Department of Molecular and Cell Biology, University of Connecticut, Storrs, Connecticut, United States of America.
PLoS One. 2013;8(2):e56467. doi: 10.1371/journal.pone.0056467. Epub 2013 Feb 15.
Amylin is an endocrine hormone that accumulates in amyloid plaques in patients with advanced type 2 diabetes. The amyloid plaques have been implicated in the destruction of pancreatic β-cells, which synthesize amylin and insulin. To better characterize the secondary structure of amylin in amyloid fibrils we assigned the NMR spectrum of the unfolded state in 95% DMSO and used a quenched hydrogen-deuterium exchange technique to look at amide proton solvent protection in the fibrils. In this technique, partially exchanged fibrils are dissolved in 95% DMSO and information about amide proton occupancy in the fibrils is determined from DMSO-denatured monomers. Hydrogen exchange lifetimes at pH 7.6 and 37°C vary between ∼5 h for the unstructured N-terminus to 600 h for amide protons in the two β-strands that form inter-molecular hydrogen bonds between amylin monomers along the length of the fibril. Based on the protection data we conclude that residues A8-H18 and I26-Y37 comprise the two β-strands in amylin fibrils. There is variation in protection within the β-strands, particularly for strand β1 where only residues F15-H18 are strongly protected. Differences in protection appear to be due to restrictions on backbone dynamics imposed by the packing of two-layers of C2-symmetry-related β-hairpins in the protofilament structure, with strand β1 positioned on the surface and β2 in the interior.

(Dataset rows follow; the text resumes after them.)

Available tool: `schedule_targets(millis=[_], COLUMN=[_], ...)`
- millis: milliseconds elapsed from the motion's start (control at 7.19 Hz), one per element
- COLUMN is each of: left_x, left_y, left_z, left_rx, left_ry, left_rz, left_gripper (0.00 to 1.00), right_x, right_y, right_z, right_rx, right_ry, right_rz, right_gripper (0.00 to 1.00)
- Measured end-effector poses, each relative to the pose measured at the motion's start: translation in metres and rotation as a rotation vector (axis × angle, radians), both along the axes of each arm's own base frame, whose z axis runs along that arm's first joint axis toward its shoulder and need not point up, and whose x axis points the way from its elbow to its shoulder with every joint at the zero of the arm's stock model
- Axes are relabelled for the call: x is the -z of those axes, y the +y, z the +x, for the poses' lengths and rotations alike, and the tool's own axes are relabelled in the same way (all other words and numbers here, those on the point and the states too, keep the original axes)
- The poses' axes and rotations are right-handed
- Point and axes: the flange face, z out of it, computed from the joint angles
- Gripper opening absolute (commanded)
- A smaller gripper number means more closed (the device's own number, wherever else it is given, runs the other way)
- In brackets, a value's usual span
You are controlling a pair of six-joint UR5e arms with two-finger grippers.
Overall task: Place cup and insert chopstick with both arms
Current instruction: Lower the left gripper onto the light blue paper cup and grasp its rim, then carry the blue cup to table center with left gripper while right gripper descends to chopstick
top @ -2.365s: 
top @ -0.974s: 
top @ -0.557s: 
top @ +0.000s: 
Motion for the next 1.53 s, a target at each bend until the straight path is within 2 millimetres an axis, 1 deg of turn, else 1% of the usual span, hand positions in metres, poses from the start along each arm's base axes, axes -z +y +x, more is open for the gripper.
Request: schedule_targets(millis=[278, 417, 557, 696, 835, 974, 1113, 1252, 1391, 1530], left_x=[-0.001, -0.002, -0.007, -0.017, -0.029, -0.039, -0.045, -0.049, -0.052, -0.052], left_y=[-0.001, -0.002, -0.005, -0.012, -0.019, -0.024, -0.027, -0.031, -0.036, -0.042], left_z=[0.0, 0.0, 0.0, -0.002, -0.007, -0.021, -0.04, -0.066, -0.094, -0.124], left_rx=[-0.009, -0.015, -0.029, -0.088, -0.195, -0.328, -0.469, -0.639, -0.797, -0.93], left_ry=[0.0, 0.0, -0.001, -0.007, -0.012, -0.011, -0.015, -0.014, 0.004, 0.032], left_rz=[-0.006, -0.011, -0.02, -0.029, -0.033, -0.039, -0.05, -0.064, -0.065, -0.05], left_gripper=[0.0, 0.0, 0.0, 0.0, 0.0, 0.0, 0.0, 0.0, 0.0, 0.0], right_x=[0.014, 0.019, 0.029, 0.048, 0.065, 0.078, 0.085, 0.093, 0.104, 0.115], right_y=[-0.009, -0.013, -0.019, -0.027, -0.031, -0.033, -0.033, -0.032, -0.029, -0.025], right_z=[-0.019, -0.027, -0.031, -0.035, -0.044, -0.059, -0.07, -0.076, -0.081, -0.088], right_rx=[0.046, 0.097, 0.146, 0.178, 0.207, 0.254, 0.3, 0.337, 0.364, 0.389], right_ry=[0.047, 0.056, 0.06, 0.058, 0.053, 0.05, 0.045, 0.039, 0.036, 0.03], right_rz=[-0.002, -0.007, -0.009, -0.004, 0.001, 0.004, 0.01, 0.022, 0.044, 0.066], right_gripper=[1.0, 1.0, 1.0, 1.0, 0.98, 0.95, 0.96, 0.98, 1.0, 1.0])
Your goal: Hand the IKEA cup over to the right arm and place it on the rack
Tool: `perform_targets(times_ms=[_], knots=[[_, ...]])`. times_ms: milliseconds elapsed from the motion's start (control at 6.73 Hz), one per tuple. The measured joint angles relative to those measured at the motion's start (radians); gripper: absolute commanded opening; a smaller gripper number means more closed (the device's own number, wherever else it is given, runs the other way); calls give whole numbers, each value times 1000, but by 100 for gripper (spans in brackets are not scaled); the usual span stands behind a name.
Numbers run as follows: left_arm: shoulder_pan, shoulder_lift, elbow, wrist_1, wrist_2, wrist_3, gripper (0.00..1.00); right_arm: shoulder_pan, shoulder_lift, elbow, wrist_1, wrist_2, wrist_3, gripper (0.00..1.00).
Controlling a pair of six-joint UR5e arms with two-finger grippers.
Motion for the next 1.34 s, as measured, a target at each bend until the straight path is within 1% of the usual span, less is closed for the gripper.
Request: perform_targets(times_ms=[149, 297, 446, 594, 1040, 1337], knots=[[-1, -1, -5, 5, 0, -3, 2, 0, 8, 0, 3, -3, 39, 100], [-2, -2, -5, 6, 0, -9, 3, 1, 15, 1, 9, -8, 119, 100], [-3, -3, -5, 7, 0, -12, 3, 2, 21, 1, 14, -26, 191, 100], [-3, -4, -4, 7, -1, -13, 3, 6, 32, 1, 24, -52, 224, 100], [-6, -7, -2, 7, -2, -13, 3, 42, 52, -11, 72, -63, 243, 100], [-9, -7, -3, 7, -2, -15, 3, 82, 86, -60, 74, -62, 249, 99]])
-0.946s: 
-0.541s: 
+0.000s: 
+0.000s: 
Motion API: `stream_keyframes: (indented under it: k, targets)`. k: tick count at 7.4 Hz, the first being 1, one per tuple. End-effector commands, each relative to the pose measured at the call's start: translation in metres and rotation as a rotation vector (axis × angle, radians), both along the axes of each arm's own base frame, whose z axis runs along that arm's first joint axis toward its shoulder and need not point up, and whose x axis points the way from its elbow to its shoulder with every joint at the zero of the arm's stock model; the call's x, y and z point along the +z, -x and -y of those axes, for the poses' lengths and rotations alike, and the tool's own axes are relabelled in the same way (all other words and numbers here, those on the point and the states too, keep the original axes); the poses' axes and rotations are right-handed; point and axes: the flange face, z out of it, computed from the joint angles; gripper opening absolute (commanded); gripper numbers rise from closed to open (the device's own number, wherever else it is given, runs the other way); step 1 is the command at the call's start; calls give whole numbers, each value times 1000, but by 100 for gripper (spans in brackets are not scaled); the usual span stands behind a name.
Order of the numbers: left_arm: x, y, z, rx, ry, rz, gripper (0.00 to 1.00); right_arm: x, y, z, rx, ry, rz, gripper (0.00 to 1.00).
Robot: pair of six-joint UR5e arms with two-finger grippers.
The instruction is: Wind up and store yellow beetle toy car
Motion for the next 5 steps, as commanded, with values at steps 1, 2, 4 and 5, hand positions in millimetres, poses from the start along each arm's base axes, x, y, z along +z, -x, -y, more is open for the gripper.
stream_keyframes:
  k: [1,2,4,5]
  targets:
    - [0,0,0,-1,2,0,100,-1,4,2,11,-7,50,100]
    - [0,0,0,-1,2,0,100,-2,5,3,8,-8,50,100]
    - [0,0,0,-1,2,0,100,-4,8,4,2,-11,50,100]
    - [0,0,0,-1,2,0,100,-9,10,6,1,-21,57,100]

胰岛淀粉样多肽是一种内分泌激素,在 2 型糖尿病晚期患者的淀粉样斑块中蓄积。淀粉样斑块与胰腺β细胞的破坏有关,β细胞合成胰岛淀粉样多肽和胰岛素。为了更好地描述淀粉样纤维中胰岛淀粉样多肽的二级结构,我们在 95%二甲基亚砜中对展开状态的 NMR 谱进行了归属,并使用淬灭的氘氢交换技术观察纤维中的酰胺质子溶剂保护。在该技术中,部分交换的纤维溶解在 95%二甲基亚砜中,纤维中酰胺质子占有率的信息是通过二甲基亚砜变性单体确定的。在 pH7.6 和 37°C 下,氢交换寿命在未折叠 N 端为约 5 小时,在沿纤维长度形成淀粉样多肽单体间氢键的两个β-链中的酰胺质子为 600 小时。根据保护数据,我们得出结论,A8-H18 和 I26-Y37 残基构成淀粉样纤维中的两个β-链。β-链内的保护存在差异,特别是在β1 链中,只有残基 F15-H18 受到强烈保护。保护差异似乎是由于原纤维结构中两层 C2 对称相关β-发夹的堆积对骨架动力学的限制造成的,β1 链位于表面,β2 链位于内部。